According to the report, nation-state actors attacking industrial control systems appear to be focusing on stealing data and hacktivists focused on defacement.
Yet, according to Source 10, a UK-based director at a major international company specializing in cyber security:
Radical extremism is also a serious risk, so we can consider it at least equal [to a] governmental hack attack. If an attacker really wants to penetrate or infiltrate the network, it is a question of time and money.
Threats could be introduced throughout the supply chain, but according to Source 5, a consultant to the International Atomic Energy Agency, globalization has gotten to the point that no nation is in the position to manufacture all the components it needs to truly nationalize nuclear supply chain (though Japan has come closest, it says).
What to do
"What people keep saying is ‘wait until something big happens, then we’ll take it seriously’," said Source 8. "But the problem is that we have already had a lot of very big things happen. There have probably been about 50 actual control systems cyber incidents in the nuclear industry so far, but only two or three have been made public."

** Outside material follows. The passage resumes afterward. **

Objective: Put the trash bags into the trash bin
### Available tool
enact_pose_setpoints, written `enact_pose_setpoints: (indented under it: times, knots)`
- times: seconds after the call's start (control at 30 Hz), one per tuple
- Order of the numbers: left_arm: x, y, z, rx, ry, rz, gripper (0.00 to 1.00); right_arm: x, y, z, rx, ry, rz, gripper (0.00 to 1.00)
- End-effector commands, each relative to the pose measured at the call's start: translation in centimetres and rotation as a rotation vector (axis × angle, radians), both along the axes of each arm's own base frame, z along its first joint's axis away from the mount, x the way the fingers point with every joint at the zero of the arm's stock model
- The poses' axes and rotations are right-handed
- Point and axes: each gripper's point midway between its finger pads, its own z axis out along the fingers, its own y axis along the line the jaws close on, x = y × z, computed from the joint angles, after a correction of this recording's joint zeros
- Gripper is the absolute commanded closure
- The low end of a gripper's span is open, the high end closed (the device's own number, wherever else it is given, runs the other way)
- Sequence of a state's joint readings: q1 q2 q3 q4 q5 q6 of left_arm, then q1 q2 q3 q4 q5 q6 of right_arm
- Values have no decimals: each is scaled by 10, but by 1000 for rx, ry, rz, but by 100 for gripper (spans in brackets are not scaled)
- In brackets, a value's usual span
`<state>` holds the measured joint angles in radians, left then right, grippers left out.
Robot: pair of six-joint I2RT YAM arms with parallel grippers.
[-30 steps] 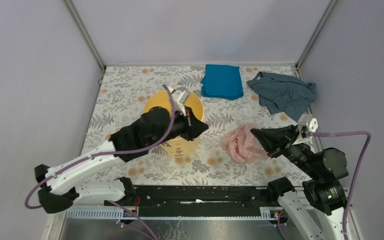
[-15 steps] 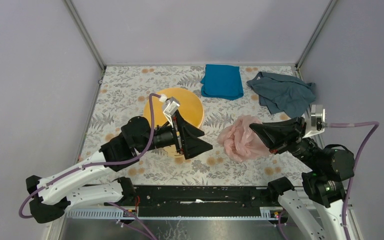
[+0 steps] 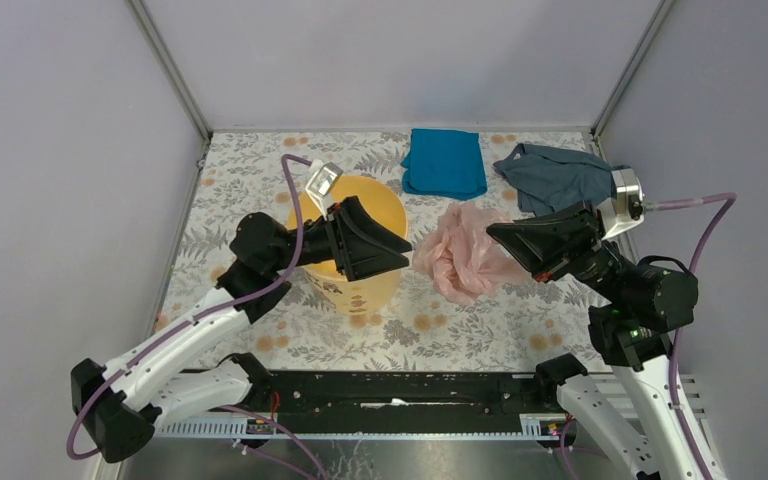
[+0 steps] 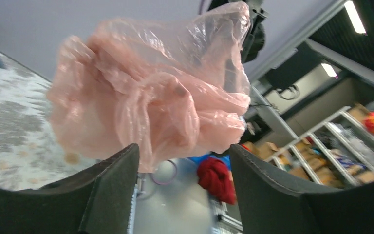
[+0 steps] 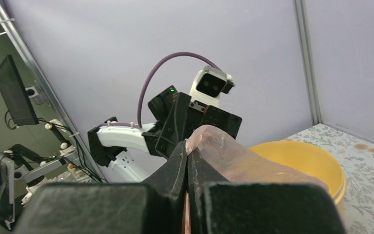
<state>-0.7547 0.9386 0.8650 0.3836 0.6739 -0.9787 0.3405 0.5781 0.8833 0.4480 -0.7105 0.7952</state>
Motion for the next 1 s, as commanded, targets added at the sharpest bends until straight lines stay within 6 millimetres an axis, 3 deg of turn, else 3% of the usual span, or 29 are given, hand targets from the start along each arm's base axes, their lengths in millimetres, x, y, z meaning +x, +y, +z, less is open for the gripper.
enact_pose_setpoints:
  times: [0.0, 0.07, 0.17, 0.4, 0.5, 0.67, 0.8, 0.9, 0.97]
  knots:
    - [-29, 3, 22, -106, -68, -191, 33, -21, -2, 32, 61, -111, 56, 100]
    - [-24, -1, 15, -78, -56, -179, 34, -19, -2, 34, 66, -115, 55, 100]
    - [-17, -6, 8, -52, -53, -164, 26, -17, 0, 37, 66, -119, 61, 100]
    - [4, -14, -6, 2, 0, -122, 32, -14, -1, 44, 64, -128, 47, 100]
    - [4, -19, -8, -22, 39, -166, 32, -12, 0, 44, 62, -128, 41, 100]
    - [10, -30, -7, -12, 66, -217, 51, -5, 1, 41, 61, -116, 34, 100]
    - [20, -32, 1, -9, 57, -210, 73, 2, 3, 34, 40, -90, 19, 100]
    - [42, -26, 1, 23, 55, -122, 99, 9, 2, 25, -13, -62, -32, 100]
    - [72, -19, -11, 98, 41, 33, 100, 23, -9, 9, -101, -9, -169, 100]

Whether 50 is an accurate number or not, the report does state that cyber incidents in nuclear facilities are underreported, and recommends more anonymous sharing of information like indicators of compromise. They also state that governments should establish CERTs for industrial control systems (like ICS-CERT in the U.S.) and that developing countries should be provided technical and funding assistance to improve cybersecurity in their nuclear facilities.
To improve relationships between engineers in IT and operations, they recommend creation of cross-disciplinary university programs, improved cybersecurity training, and cross-team emergency drills.
On the technical side, Chatham House recommends nuclear plants and vendors that make software for them "avoid superfluous digital features" that introduce new complexity and vulnerability, incorporate authentication and encryption. They recommend further adoption of secure optical data diodes, whitelisting technology, intrusion detection systems, more sufficient redundancy, and better supply chain integrity.